Melodies87's picture

Emotional bandwidth. Yes. Nailed it. 

You are so right 

I went into this thinking "thank god his kids are so small! They aren't going to suffer and we aren't going to have fights like we would if they were older and I was trying to fit into their lives!"

And in a way it has gone like that. My parents were split by the time I was 5 and my stepmother means more to me than anyone else in my adult relationships. She's my rock. And I just assumed that's how it was going to be for me. The thing is that in exchange for your sKids loving you like a parent, you have to love them like a parent in return. And that's hard business! 

I think you hit the nail on the head here. I think I need to relinquish some control and realize that school and housework aren't the sum total of successful co parenting. 

JRI's picture

Our 5 kids are all in their 50s now.  Do any of them remember anything about my housekeeping?  Nobody mentions it and they all range from average to fanatically clean in their homes.  Same with the meals, laundry and yard.  What do they remember?  They will often say, "You said such and such".  I usually can't remember it but it will sound like something I'd say.  They remember DH taking them out on weekends to fish, go to the skating rink, swimming pool or wherever.  (He did that to give me respite). They remember us letting all their friends come over.  They remember all the pets.  My son remembers and thanked me for being a den mother. 

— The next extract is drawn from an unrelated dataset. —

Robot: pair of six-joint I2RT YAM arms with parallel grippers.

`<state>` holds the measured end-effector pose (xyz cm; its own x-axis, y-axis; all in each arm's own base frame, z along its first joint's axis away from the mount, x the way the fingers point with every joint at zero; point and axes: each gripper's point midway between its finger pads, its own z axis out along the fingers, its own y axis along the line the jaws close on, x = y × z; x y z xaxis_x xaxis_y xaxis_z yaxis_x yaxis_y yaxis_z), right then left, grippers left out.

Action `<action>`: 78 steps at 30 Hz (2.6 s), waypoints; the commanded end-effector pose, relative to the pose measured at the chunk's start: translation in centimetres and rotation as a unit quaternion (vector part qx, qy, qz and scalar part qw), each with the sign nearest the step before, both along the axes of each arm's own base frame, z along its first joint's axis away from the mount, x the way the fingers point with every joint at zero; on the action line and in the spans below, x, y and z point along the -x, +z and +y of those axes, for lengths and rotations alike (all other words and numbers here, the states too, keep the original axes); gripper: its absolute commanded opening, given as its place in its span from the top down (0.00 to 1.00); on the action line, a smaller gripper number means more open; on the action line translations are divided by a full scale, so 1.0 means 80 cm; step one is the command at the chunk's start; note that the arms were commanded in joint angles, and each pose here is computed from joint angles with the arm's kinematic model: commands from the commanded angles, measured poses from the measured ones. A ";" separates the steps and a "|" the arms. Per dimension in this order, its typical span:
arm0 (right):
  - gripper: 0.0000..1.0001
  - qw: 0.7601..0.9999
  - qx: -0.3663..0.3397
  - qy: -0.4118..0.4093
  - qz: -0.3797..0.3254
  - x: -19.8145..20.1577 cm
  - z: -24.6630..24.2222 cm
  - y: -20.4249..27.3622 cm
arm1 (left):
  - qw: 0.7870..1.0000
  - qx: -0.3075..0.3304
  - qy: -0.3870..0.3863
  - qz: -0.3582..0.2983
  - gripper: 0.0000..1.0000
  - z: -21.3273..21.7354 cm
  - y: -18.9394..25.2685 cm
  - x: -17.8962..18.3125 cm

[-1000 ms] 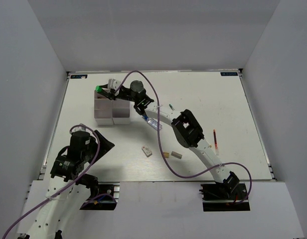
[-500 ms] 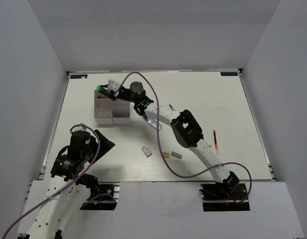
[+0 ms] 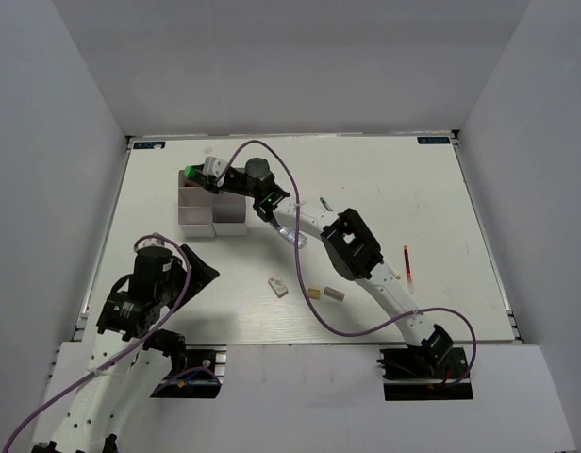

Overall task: Sort the stationery into containers
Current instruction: Place the stationery into the container, then grab a piece of stationery with the left arm

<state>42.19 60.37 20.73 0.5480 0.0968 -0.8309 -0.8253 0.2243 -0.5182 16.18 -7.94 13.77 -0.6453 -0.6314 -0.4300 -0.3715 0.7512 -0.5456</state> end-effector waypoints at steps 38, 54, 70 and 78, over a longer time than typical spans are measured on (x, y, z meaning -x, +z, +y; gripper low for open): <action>0.58 0.840 0.140 -0.361 0.380 0.059 -0.512 0.051 | 0.991 -0.036 -0.093 0.093 0.17 -0.187 -0.023 -0.146; 0.53 0.788 0.118 -0.412 0.441 0.119 -0.608 0.013 | 0.973 -0.117 0.022 0.195 0.11 -0.267 -0.064 -0.216; 0.53 0.784 0.113 -0.383 0.475 0.139 -0.614 -0.010 | 0.968 -0.169 0.042 0.183 0.19 -0.258 -0.088 -0.263; 0.53 0.780 0.115 -0.384 0.481 0.141 -0.618 -0.018 | 0.962 -0.191 0.042 0.188 0.21 -0.243 -0.104 -0.270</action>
<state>31.14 10.84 18.73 -0.5356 -0.1694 -0.8273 -0.5094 0.8462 0.1565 36.67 -28.13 4.23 -0.7725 -0.5337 -0.3442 -0.5544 0.8311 -0.0444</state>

I had a problem with letting go.  The laundry started overwhelming me in the early days, so DH who had never done it, learned how to do it (many grayish pink loads til he learned to sort).  Nobody in my family had ever had a cleaning lady, there was a pride in doing it well yourself.   I felt sluttish that I couldnt cope but then nobody in my family ever had 5 kids so close in age or could afford it.  There were a number of control issues I struggled with but the alternative was me being depressed and feeling beaten down.

Good luck, Melodies87!

Melodies87's picture

I love that. Are you close with your stepkids now that they're grown? I always wonder what our family will look like in ten years or twenty. 

JRI's picture

My relationships with my SKs are as different as tbey are.  I am on ST as I try to deal with SD59, a manipulative person who I am disengaged from as much as possible.  We are civil and polite.  I accept she will be in my life while DH83 lives.

OSS57 as a dear, introverted man.  He accepted me best of his siblings.  I can tell he likes me.  I often felt he was the under dog and didn't get as much attention as the other two.  When we need something, he comes.  This winter after a heavy snowfall, he called to ask if we needed him to shovel.  DH said no.  OSS and a friend came anyway and did it all.

YSS53 and I have always had an arms-length relationship.  He was loyal to BM and I think that colored his actions.  I disengaged from him in the teen years when neither he nor DH listened to me.  He lives out of town so neither of us sees him much but we have a mutually respectful relationship.

SD59 is the needy, manipulative mooch.  OSS57 is the introverted loner.  DS56 is the extroverted techie.  DD55 is an empathetic artist who rarely leaves her house.  YSS53 is a world-class salesman selling luxury vehicles.  See what I mean?   Nothing in common except their years here.  Lol.

 

Melodies87's picture

I'm much closer with my young SS. He is a doll. I've always gotten on better with boys though. Love love being a boy mom.